After buying her a sugar quill to try out for herself, Fred had been called over by, who Hermione hazarded a guess, was his mother. Mrs Weasley was a short and plump woman with fading orange hair, deep laugh lines and a brilliantly warm smile. Hermione knew, from even across the street, that Fred was a lucky kid to have a mother like that. Her own mother, though she loved her to bits, seemed almost disinterested in Hermione when it came to choosing between listening to how her day went on the dinner table, and taking a phone call from her dentistry on Old Street. She gave the woman a small smile before she turned the corner and entered another random shop, hoping to finally see Hagrid.

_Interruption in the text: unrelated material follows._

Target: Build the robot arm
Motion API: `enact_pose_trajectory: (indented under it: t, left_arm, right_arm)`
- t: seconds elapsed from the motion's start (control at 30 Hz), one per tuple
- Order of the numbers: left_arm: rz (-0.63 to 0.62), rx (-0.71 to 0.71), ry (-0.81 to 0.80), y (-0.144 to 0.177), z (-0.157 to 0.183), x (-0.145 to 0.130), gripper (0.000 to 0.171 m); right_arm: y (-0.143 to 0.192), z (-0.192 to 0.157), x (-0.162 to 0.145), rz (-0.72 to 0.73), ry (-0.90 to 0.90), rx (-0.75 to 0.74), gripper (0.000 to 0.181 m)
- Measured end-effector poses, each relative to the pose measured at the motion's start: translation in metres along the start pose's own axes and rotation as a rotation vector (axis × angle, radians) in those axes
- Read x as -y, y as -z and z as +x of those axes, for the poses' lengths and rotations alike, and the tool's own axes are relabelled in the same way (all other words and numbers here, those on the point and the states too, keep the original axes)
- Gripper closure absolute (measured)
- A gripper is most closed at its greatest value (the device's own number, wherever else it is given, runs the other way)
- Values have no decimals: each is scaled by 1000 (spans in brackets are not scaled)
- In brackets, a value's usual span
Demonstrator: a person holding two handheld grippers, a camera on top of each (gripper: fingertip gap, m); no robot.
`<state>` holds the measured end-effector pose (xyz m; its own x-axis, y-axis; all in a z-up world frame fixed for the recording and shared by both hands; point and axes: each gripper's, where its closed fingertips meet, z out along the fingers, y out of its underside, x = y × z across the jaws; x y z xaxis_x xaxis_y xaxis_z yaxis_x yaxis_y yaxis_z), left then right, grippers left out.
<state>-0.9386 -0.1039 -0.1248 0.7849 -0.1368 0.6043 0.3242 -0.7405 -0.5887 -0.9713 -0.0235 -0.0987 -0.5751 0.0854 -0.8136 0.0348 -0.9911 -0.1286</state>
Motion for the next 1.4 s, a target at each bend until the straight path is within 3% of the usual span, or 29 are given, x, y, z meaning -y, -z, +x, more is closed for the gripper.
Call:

Instead of the friendly giant, however, Hermione was met with dozens of airborne kids whizzing around on… were those _broomsticks_? Hermione blinked. She looked on, captivated, as one child clung on for dear life as he was thrown about like a ragdoll whilst his relentless broom bucked and kicked in the air before another, clearly more skilled flyer, glided over to him and sat the red-faced child onto his own broom before reigning in the other broom with soft strokes. She let out a small giggle, despite the glare that the child gave her, at the scene. It was kind of endearing how the broom shook from handle to bristles like a cat as it was stroked by its handler. It was funny, that of all the things that 'muggles' (a word that Fred had taught her) got right, was that witches—and wizards apparently—flew around on _brooms_! Caught up in her fascination, she had narrowly managed to avoid being knocked over by an overzealous flyer who was zooming so low it was almost perilous and, as she jumped back, she found herself knocking back into a small figure.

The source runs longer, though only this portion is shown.